>>>>>

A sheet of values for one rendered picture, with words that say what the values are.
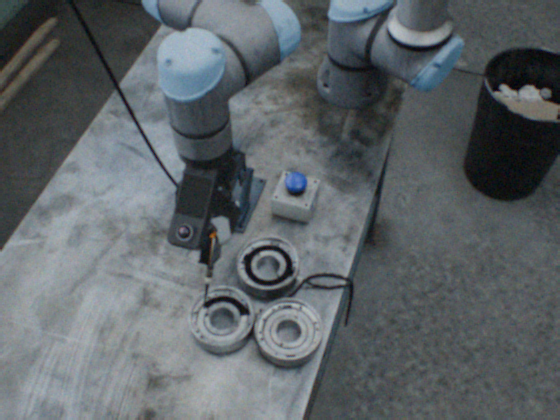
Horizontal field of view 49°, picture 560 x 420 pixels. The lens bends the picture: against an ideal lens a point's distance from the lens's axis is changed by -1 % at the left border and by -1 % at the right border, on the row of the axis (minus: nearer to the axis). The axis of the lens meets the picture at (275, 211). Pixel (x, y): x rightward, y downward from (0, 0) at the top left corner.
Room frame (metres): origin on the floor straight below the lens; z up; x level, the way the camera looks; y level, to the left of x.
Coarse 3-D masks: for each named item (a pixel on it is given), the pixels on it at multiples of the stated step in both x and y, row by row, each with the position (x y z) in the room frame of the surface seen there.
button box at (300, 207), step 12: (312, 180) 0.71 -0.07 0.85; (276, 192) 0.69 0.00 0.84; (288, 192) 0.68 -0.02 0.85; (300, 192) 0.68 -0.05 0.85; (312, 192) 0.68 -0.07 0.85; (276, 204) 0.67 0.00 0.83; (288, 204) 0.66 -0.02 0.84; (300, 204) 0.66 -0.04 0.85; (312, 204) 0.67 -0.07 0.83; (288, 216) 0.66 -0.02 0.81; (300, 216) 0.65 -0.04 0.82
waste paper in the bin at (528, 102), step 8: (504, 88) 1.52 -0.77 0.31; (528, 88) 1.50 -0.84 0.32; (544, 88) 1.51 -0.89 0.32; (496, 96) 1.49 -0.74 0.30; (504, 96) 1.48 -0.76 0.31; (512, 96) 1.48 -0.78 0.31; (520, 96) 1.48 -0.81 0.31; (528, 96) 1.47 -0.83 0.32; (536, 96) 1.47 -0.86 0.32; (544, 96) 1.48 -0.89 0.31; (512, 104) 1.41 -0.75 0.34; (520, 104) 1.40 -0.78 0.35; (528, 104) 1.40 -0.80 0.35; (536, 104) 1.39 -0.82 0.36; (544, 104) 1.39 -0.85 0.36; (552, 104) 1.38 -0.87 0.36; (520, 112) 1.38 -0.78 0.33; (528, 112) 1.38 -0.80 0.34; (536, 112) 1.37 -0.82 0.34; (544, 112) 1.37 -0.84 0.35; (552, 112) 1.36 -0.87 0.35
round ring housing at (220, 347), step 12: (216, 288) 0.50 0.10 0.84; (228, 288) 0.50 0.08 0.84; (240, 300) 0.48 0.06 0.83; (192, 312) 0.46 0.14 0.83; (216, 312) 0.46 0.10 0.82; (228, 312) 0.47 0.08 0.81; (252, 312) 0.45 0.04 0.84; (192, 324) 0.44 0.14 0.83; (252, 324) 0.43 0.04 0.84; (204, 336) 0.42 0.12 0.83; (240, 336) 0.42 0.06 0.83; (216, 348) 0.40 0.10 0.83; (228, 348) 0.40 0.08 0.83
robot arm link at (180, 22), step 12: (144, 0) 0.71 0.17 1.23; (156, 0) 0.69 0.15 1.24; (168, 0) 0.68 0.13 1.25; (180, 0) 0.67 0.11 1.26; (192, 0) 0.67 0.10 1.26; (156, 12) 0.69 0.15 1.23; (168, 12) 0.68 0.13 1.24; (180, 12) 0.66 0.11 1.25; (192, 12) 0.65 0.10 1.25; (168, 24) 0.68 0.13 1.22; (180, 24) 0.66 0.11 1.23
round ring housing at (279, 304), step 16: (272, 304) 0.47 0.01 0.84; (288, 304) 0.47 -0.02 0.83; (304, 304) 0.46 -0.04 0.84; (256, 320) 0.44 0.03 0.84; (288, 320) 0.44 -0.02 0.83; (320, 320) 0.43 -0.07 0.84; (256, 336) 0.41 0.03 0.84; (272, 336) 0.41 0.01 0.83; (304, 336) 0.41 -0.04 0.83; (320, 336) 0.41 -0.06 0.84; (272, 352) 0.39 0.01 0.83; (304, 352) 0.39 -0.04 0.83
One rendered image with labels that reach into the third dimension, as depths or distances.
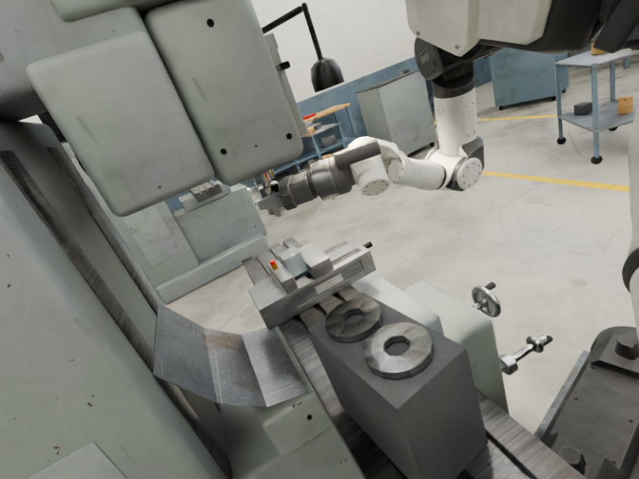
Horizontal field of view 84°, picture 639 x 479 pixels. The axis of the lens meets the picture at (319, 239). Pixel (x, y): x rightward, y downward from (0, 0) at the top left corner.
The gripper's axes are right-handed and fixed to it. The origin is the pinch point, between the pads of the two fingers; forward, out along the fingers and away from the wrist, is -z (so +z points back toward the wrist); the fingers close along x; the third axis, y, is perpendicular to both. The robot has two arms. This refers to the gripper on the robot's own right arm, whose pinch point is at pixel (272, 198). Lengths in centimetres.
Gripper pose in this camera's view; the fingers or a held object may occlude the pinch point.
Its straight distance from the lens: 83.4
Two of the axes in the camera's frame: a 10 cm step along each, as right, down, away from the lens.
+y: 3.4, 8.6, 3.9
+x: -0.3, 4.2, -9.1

<<<<<
>>>>>

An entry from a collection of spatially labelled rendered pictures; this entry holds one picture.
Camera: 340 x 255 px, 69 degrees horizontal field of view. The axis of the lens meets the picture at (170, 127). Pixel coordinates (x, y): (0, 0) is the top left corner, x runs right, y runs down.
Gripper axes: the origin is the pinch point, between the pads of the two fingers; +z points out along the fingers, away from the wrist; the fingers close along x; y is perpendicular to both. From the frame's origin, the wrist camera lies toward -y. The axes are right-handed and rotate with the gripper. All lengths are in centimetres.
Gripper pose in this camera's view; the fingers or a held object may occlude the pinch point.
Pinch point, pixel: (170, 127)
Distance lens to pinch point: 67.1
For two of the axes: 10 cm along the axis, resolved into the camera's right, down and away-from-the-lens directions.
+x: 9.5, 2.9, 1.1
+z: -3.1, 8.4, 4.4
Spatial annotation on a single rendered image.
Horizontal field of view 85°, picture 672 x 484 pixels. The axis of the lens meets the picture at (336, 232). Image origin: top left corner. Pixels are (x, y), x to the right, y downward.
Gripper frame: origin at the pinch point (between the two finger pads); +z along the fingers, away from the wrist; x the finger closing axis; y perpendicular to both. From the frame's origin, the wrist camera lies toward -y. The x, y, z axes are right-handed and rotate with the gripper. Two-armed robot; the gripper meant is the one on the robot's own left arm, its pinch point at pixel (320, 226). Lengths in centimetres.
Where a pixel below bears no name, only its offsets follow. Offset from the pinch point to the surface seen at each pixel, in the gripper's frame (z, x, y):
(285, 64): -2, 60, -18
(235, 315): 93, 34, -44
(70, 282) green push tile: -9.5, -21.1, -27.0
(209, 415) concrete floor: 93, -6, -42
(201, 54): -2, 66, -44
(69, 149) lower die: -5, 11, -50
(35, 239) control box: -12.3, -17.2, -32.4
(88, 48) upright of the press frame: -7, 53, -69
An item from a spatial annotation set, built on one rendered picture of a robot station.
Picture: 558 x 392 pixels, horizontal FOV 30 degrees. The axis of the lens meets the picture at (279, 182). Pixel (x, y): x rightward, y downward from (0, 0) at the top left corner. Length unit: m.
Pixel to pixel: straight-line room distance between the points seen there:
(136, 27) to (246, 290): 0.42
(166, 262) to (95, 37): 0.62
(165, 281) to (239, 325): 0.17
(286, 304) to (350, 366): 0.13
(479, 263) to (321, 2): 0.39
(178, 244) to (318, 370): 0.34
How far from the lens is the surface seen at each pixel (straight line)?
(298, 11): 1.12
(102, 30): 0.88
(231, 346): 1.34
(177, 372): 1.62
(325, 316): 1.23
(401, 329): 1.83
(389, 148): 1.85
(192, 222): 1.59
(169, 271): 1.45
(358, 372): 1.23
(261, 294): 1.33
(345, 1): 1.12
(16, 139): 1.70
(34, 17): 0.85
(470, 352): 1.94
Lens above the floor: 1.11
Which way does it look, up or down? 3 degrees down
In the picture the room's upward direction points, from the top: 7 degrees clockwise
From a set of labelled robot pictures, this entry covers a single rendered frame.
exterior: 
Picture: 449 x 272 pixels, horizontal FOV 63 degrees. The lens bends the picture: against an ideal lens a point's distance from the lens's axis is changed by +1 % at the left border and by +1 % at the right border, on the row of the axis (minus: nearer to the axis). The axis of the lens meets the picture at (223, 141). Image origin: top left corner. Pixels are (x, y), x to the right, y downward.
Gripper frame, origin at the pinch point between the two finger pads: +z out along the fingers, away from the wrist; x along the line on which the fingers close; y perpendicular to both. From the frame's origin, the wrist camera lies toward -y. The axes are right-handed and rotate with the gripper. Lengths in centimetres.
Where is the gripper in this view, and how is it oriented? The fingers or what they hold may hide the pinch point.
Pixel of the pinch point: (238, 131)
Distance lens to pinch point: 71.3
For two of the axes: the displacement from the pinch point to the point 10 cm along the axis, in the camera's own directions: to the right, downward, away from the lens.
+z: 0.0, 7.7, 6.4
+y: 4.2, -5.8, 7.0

<<<<<
>>>>>

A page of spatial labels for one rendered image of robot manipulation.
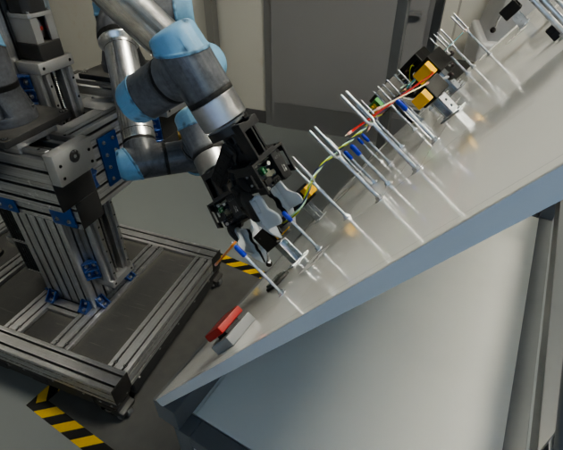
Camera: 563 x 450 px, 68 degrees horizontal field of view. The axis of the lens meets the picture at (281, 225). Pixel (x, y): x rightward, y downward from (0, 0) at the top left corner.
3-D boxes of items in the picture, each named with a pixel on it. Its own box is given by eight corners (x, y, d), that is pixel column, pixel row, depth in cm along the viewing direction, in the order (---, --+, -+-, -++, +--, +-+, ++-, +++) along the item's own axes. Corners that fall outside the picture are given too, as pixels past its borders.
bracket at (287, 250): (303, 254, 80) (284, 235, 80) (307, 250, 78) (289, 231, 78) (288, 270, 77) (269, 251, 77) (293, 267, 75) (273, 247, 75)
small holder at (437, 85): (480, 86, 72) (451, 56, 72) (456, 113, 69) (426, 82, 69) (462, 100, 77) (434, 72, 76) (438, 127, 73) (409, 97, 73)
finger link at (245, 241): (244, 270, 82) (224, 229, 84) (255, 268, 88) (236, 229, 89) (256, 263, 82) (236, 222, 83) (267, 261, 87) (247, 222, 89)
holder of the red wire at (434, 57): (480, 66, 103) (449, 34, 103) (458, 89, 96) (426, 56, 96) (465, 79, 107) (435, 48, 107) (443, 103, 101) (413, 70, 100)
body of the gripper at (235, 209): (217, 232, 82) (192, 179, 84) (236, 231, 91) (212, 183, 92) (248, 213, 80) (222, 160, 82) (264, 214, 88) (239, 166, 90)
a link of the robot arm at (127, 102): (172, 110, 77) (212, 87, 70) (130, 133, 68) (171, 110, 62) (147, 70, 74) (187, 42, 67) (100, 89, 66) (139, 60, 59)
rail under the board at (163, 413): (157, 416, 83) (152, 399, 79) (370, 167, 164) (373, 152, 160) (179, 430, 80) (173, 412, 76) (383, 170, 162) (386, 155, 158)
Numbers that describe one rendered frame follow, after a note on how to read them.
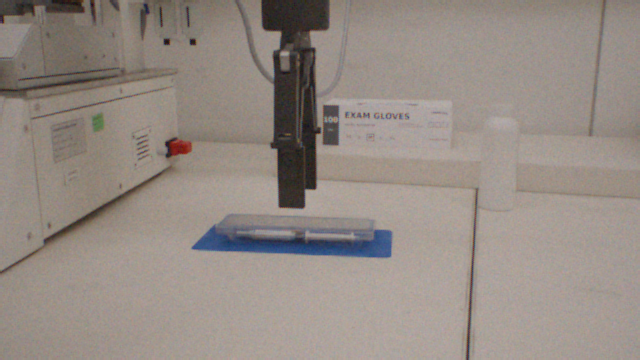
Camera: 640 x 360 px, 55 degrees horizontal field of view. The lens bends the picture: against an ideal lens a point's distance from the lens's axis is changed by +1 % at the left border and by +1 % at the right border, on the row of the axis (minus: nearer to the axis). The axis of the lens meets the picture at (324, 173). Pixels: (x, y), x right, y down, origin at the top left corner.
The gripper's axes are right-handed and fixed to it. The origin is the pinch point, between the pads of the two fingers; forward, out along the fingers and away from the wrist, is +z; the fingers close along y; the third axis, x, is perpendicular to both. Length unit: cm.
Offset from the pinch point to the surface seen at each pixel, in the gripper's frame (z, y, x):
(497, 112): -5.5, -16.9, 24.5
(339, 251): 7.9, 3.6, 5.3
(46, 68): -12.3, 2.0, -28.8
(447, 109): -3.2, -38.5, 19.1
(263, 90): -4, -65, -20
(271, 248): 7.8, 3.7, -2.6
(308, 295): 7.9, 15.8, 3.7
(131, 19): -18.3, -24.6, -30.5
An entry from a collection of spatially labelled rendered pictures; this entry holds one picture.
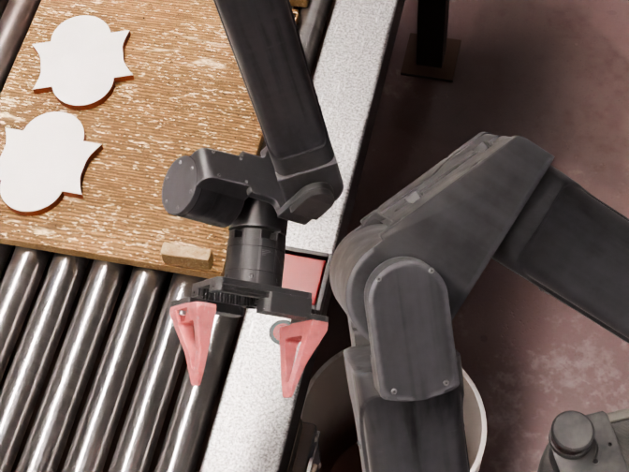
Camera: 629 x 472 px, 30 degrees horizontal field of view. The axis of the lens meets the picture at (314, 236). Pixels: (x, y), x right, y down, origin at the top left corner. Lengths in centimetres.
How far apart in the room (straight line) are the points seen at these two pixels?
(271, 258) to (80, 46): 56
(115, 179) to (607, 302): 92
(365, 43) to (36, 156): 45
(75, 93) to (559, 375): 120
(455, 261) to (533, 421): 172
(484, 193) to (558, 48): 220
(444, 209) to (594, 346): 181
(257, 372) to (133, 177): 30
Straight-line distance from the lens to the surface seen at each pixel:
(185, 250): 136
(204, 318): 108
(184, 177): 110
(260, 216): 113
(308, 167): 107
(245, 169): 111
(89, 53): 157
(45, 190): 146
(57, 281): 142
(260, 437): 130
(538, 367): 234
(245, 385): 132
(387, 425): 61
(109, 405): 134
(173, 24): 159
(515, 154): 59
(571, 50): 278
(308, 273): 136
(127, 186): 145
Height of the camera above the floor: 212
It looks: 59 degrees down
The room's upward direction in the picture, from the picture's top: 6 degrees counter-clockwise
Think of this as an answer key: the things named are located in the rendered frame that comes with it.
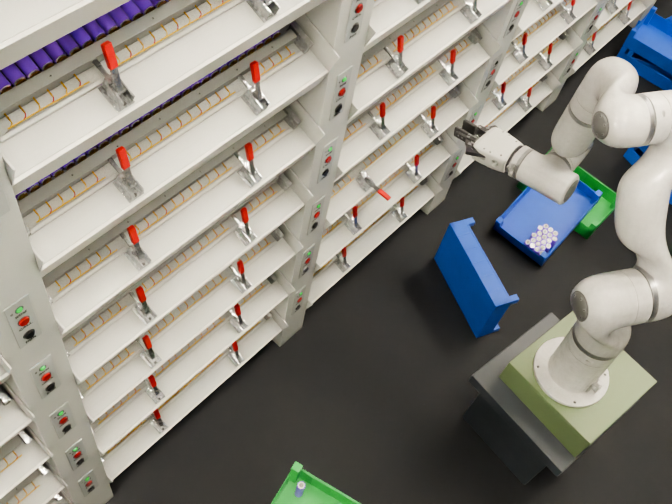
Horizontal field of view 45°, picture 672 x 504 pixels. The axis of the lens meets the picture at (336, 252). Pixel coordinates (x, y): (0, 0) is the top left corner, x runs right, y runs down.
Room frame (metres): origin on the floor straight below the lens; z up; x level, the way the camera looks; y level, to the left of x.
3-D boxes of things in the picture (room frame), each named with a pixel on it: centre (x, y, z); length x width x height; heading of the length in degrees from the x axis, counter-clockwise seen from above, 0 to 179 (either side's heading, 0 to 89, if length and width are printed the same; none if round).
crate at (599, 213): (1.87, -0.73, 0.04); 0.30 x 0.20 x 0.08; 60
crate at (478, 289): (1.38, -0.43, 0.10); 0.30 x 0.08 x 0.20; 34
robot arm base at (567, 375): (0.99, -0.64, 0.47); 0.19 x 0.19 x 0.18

<<<<<

Problem description:
Your answer should be the lines above, from the line containing "(35, 239) control box: -12.3, -17.2, -32.4" up to and including the line containing "Lens above the floor: 1.11", reproduced exactly and with nothing else.

Expected answer:
(35, 239) control box: -12.3, -17.2, -32.4
(88, 48) upright of the press frame: -7, 53, -69
An item from a spatial annotation set, built on one rendered picture of a robot station.
Picture: 558 x 392 pixels, horizontal FOV 30 degrees. The axis of the lens meets the picture at (279, 182). Pixel (x, y): x rightward, y downward from (0, 0) at the top left corner. Length unit: m.
Pixel to pixel: straight-line room distance between the points seen there:
(136, 27) to (246, 290): 0.42
(166, 262) to (95, 37): 0.62
(165, 281) to (239, 325): 0.17
(286, 304) to (350, 366): 0.13
(479, 263) to (321, 2): 0.39
(178, 244) to (318, 370): 0.34
How far from the lens is the surface seen at each pixel (straight line)?
(298, 11): 1.12
(102, 30): 0.88
(231, 346): 1.34
(177, 372): 1.62
(325, 316): 1.23
(401, 329): 1.83
(389, 148): 1.85
(192, 222): 1.59
(169, 271): 1.45
(358, 372): 1.23
(261, 294): 1.33
(345, 1): 1.12
(16, 139): 1.70
(34, 17): 0.85
(470, 352): 1.94
Lens above the floor: 1.11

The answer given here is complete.